> THE PROBLEM
A word-for-word copy of the following listing is needed. Leave out its images.

********

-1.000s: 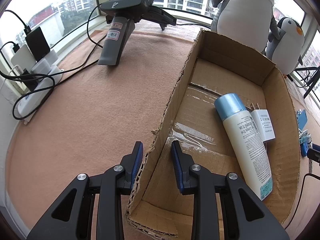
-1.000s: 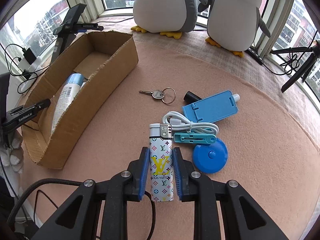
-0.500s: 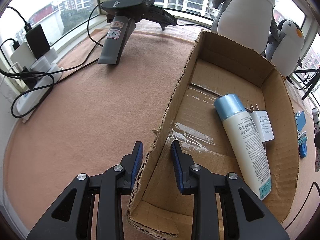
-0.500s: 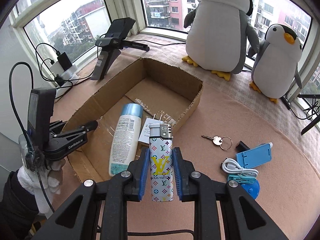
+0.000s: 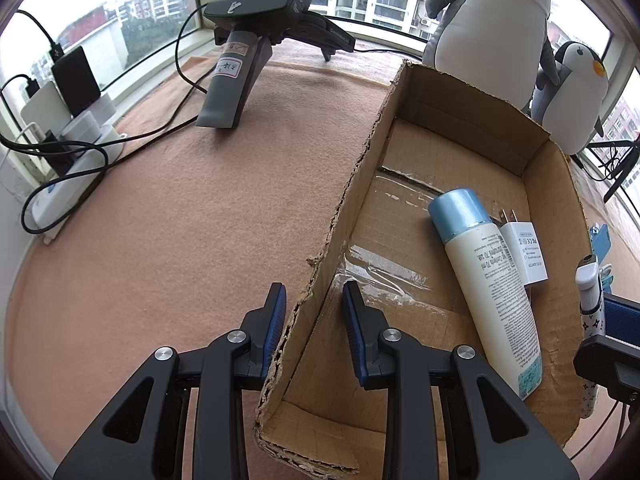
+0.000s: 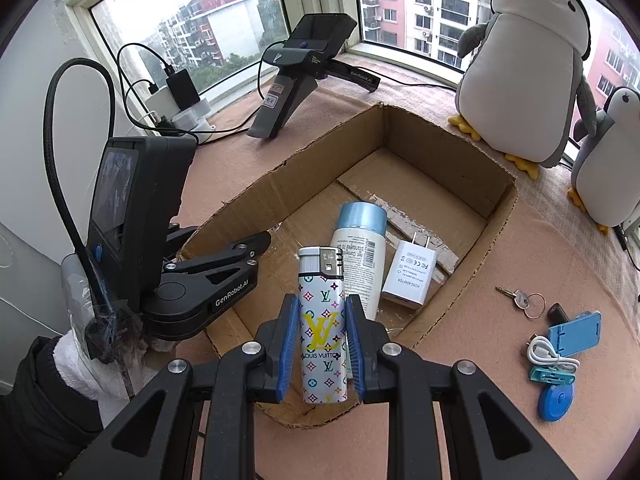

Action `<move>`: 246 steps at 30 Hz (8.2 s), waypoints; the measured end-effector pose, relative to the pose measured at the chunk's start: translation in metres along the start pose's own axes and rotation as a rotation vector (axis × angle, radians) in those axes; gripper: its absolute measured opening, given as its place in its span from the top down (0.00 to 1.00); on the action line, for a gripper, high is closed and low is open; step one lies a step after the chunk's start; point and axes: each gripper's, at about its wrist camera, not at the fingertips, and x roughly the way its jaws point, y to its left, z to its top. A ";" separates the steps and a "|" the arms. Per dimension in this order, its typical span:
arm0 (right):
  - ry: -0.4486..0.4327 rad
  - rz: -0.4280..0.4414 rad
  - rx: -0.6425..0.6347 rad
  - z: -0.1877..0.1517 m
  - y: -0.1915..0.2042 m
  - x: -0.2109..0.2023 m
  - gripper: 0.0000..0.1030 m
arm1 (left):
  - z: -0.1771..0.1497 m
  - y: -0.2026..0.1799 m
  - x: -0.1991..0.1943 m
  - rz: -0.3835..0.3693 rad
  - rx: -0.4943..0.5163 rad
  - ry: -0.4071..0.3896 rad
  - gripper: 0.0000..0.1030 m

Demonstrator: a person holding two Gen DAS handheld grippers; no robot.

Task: Organize rigid objects
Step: 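Carry the lighter into the box and open the right gripper, then move the right gripper to the blue tape measure and grasp it, then carry the blue tape measure into the box and open the right gripper, then move the right gripper back to the white USB cable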

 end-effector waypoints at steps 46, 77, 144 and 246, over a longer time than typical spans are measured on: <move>-0.053 -0.140 0.183 -0.039 -0.081 -0.039 0.48 | 0.002 0.000 0.002 0.003 0.005 0.001 0.74; 0.096 -0.306 0.409 -0.117 -0.202 -0.026 0.45 | 0.001 0.001 0.000 0.012 0.012 0.004 0.74; -0.065 -0.156 0.189 0.021 -0.080 -0.016 0.55 | 0.001 0.000 -0.002 0.011 0.009 0.005 0.74; 0.169 -0.091 0.547 -0.106 -0.219 -0.021 0.79 | 0.004 -0.002 0.000 0.028 0.023 0.004 0.74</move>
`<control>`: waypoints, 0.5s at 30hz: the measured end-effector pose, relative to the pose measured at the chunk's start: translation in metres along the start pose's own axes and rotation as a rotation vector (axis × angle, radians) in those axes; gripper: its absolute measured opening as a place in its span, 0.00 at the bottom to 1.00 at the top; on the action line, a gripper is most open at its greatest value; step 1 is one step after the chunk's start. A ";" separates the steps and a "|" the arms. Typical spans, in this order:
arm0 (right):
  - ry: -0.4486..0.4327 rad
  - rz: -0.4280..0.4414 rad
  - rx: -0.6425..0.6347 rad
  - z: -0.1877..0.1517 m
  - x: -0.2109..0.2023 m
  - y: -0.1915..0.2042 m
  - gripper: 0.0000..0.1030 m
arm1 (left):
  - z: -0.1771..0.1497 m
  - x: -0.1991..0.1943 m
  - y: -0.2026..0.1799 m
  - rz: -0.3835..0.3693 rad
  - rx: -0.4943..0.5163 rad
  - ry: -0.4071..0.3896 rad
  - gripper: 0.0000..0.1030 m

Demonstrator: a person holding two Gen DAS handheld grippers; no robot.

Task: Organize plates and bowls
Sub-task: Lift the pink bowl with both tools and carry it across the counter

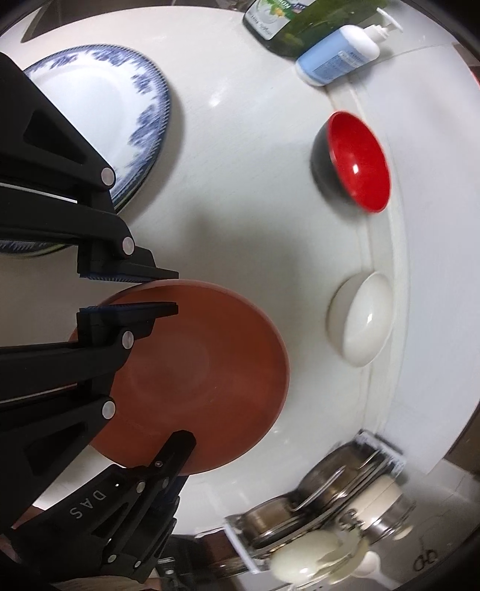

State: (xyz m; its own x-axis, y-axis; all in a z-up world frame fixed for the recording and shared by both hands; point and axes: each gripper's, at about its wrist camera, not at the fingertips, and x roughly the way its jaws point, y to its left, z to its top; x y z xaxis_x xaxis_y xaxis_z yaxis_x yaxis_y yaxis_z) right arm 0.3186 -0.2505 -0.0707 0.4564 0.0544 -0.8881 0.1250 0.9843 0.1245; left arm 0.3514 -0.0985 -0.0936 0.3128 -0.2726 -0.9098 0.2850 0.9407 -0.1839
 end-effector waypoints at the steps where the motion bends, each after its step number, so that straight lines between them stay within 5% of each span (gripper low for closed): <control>1: 0.005 -0.004 0.003 -0.003 -0.001 -0.003 0.11 | -0.004 0.001 -0.004 0.001 0.007 0.006 0.11; 15: 0.054 -0.032 0.035 -0.036 -0.003 -0.037 0.11 | -0.033 0.018 -0.039 -0.007 0.047 0.074 0.12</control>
State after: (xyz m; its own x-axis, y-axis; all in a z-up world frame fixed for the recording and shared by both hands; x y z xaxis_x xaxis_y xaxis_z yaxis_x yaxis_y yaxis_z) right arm 0.2805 -0.2810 -0.0887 0.4036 0.0326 -0.9143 0.1703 0.9792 0.1101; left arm 0.3158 -0.1332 -0.1152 0.2432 -0.2613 -0.9341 0.3300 0.9279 -0.1737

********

> EXERCISE ANSWER
-1.000s: 
-1.000s: 
-0.500s: 
-0.500s: 
+0.000s: 
+0.000s: 

Action `<move>`: 246 steps at 30 Hz (8.2 s), waypoints; the measured end-effector pose, relative to the pose measured at the chunk's start: translation in metres along the start pose's own axes and rotation as a rotation vector (axis × angle, radians) in those axes; gripper: its absolute measured opening, given as its place in its span from the top down (0.00 to 1.00); on the action line, for a gripper, high is closed and low is open; step one lies a step after the chunk's start; point and axes: each gripper's, at about its wrist camera, not at the fingertips, and x roughly the way its jaws point, y to its left, z to its top. A ";" separates the steps and a "|" the arms. Per dimension in this order, its typical span:
arm0 (right):
  - ry: -0.4486..0.4327 rad
  - rz: -0.4280..0.4414 rad
  - rx: -0.6425..0.6347 rad
  - z: -0.1877..0.1517 m
  - y: -0.1915..0.2042 m
  - x: -0.2109..0.2023 m
  - gripper: 0.0000..0.1030 m
arm1 (left):
  - z: -0.1771..0.1497 m
  - y: -0.2026..0.1799 m
  - x: -0.1991..0.1943 m
  - rz: -0.3835..0.3693 rad
  - rx: -0.4943..0.5163 rad
  - ry: -0.4071..0.3896 rad
  - gripper: 0.0000..0.1030 m

Demonstrator: a person holding two Gen DAS handheld grippers; no robot.

Task: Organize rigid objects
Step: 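Carry the lighter into the box and open the right gripper, then move the right gripper to the blue tape measure and grasp it, then carry the blue tape measure into the box and open the right gripper, then move the right gripper back to the white USB cable
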
 end-effector waypoints at steps 46, 77, 144 and 246, over a longer time than typical spans are measured on: <move>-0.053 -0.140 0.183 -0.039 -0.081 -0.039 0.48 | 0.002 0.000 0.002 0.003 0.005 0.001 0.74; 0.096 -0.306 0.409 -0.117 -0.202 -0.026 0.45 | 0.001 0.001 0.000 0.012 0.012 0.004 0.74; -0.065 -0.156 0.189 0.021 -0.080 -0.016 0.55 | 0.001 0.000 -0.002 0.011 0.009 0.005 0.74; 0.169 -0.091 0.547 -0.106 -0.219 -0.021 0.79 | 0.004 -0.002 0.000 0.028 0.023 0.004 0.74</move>
`<control>`: waypoints, 0.5s at 30hz: the measured end-effector pose, relative to the pose measured at the chunk's start: translation in metres along the start pose's own axes and rotation as a rotation vector (axis × angle, radians) in those axes; gripper: its absolute measured opening as a place in its span, 0.00 at the bottom to 1.00 at the top; on the action line, a gripper is most open at its greatest value; step 1 is one step after the chunk's start. A ";" separates the steps and a "|" the arms. Typical spans, in this order:
arm0 (right):
  - ry: -0.4486..0.4327 rad
  - rz: -0.4280..0.4414 rad
  - rx: -0.6425..0.6347 rad
  - z: -0.1877..0.1517 m
  - x: -0.2109..0.2023 m
  - y: -0.1915..0.2042 m
  - gripper: 0.0000..0.1030 m
arm1 (left):
  - z: -0.1771..0.1497 m
  - x: -0.1991..0.1943 m
  - y: -0.2026..0.1799 m
  - rz: -0.3835..0.3693 rad
  - rx: -0.4943..0.5163 rad
  - ry: -0.4071..0.3896 rad
  - gripper: 0.0000..0.1030 m

Demonstrator: a person holding two Gen DAS handheld grippers; no robot.

Task: Organize plates and bowls
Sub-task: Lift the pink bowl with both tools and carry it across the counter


State: (xyz m; its own x-axis, y-axis; all in a z-up world frame fixed for the recording and shared by both hands; point and axes: each gripper's, at about its wrist camera, not at the fingertips, and x roughly the way its jaws point, y to its left, z to its top; x y z xaxis_x xaxis_y xaxis_z yaxis_x yaxis_y yaxis_z) right arm 0.3186 -0.2505 -0.0707 0.4564 0.0544 -0.8881 0.1250 0.9843 0.1245; left arm 0.3514 -0.0985 -0.0936 0.3128 -0.2726 -0.9098 0.2850 0.9407 -0.1839
 end-effector waypoints at the steps where the motion bends, each after its step number, so that straight lines between them stay within 5% of each span (gripper low for closed): <control>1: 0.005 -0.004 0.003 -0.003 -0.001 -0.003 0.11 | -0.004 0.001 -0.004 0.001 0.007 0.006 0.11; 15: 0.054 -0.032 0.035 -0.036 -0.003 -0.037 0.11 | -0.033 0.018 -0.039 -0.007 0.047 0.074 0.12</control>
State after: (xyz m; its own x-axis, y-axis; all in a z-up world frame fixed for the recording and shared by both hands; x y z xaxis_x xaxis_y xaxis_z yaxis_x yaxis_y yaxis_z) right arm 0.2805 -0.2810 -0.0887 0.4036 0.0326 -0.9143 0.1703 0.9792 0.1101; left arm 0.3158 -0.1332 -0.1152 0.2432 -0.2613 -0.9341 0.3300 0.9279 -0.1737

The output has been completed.